In a ruling which placed an important limitation on the scope of EU rules designed to protect part-time workers from less favourable treatment, a retired part-time judge has failed to convince the Employment Appeal Tribunal (EAT) that his pension entitlement should be calculated by reference to the date on which he took up office.
The former barrister had sat as a recorder between 1978 and 2005 and had campaigned for equality of pension rights between part-time judicial office holders and their full-time brethren. Following a reference to the European Court of Justice (ECJ), the Supreme Court ruled that he was entitled to a pension by operation of the Part-Time Workers Directive (the directive) and the Part-time Workers (Prevention of Less Favourable Treatment) Regulations 2000.

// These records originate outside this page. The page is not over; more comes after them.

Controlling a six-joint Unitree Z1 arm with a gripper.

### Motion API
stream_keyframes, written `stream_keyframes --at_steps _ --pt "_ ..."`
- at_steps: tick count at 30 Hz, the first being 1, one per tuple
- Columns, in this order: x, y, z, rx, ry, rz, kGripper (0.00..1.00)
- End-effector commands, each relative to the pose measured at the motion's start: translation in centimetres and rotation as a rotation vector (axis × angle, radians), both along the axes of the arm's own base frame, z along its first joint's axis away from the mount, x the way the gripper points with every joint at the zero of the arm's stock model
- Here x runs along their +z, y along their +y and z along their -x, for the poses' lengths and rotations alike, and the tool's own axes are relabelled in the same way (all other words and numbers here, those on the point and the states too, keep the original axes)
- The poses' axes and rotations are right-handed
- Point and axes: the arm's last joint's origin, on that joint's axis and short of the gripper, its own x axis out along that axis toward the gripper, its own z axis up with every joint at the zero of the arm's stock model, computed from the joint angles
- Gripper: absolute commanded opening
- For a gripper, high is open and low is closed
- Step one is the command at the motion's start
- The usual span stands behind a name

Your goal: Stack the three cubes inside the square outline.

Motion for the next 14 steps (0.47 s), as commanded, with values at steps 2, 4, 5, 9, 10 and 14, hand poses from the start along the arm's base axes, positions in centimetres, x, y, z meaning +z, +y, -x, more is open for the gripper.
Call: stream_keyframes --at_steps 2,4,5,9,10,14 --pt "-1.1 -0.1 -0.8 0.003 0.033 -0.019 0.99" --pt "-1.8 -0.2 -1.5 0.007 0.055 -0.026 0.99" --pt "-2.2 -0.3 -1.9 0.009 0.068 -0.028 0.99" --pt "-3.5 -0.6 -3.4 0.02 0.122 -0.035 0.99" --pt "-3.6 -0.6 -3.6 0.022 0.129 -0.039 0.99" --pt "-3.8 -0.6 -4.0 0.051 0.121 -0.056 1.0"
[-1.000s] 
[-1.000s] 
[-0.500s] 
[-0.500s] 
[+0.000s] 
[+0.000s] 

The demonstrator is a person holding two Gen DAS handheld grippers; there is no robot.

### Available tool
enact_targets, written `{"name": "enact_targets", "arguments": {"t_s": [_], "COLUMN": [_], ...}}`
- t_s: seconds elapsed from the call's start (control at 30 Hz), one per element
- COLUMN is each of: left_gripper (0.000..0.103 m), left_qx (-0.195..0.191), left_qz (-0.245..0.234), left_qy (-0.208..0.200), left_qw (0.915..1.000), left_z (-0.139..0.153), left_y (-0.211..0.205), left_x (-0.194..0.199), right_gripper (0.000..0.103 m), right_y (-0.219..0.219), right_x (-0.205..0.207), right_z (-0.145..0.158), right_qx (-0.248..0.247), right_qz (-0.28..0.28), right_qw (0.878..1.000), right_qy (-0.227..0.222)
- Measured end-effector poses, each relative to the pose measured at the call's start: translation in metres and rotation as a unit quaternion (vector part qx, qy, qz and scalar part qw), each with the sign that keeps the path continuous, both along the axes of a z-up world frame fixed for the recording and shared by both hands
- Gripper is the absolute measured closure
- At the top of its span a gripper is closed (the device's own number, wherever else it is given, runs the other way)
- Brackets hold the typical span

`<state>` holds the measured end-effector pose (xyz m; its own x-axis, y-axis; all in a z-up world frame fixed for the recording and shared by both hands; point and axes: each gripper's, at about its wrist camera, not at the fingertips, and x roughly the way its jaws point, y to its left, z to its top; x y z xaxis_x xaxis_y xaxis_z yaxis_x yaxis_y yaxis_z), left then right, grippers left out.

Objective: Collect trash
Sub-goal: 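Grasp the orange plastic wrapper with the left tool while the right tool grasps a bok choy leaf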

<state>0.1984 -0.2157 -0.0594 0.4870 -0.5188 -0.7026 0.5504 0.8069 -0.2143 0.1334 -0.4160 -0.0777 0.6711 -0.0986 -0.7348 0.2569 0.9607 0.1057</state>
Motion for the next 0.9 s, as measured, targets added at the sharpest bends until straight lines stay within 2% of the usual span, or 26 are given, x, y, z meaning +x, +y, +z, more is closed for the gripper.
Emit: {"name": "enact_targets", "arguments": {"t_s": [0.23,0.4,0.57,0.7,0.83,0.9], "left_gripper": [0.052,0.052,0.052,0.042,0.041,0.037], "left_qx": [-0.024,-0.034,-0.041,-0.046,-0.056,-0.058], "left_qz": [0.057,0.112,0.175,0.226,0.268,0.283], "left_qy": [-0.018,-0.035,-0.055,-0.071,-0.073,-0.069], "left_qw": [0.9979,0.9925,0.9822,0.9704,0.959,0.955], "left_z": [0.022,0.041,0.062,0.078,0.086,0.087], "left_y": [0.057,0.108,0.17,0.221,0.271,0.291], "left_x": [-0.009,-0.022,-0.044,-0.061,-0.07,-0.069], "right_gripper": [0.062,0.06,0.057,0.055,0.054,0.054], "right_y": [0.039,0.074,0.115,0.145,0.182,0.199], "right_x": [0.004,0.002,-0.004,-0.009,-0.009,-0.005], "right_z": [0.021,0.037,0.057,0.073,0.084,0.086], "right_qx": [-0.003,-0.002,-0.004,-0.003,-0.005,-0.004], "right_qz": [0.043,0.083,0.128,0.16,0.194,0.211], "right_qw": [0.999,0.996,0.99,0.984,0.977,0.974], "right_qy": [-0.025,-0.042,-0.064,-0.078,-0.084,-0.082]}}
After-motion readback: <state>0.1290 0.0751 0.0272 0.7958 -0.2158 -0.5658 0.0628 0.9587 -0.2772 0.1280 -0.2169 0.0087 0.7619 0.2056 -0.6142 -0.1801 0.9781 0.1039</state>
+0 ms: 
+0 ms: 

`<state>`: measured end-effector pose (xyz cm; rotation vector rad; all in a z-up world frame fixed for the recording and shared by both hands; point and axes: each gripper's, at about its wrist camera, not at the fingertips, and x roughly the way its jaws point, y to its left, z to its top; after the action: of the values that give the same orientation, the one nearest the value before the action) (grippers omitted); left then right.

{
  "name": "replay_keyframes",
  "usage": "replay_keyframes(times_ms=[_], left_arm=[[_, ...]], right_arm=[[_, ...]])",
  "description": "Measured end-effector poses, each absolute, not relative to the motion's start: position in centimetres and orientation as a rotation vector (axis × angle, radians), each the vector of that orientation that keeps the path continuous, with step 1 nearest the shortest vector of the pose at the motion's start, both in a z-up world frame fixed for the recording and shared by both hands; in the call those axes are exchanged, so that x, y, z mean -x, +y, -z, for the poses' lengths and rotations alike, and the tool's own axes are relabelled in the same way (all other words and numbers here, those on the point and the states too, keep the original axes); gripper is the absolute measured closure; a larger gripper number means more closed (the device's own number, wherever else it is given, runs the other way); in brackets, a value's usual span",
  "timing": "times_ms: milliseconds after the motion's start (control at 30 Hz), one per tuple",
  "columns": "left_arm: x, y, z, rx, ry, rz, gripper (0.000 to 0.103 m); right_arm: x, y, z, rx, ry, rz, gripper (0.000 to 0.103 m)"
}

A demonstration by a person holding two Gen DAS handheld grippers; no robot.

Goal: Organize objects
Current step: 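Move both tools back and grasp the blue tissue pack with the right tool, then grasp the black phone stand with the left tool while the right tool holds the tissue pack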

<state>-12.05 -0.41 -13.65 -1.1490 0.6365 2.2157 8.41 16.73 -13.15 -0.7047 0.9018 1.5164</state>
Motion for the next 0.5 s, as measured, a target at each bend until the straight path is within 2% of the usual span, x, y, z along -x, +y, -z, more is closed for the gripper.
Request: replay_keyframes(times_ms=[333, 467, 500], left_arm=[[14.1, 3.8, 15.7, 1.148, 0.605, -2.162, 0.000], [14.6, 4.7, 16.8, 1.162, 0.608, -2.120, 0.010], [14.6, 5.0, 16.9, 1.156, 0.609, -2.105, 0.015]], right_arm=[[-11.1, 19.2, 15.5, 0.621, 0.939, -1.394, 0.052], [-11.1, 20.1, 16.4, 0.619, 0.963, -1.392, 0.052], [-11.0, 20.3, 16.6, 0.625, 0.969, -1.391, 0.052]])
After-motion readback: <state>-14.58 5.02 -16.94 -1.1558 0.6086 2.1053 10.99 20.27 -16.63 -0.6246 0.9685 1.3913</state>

Remaining issues as to the amount of the pension payable to him were remitted to the Employment Tribunal, which ruled that his entitlement should be calculated by reference to the date of his judicial appointment. In practice, that meant that he would receive a pension of approximately £10,000 a year.
However, in allowing the Ministry of Justice’s appeal – and cutting the ex-judge’s pension to about £1,500 a year – the Employment Appeal Tribunal (EAT) found that his judicial earnings prior to 7 April 2000, the date on which the directive had to be brought into force, could not count towards his entitlement.
Noting that it was only on that date that discrimination against part-time workers in terms of their pension rights had become unlawful in Britain, the EAT found that the legal position was clear and declined to refer the issue for further consideration by the ECJ.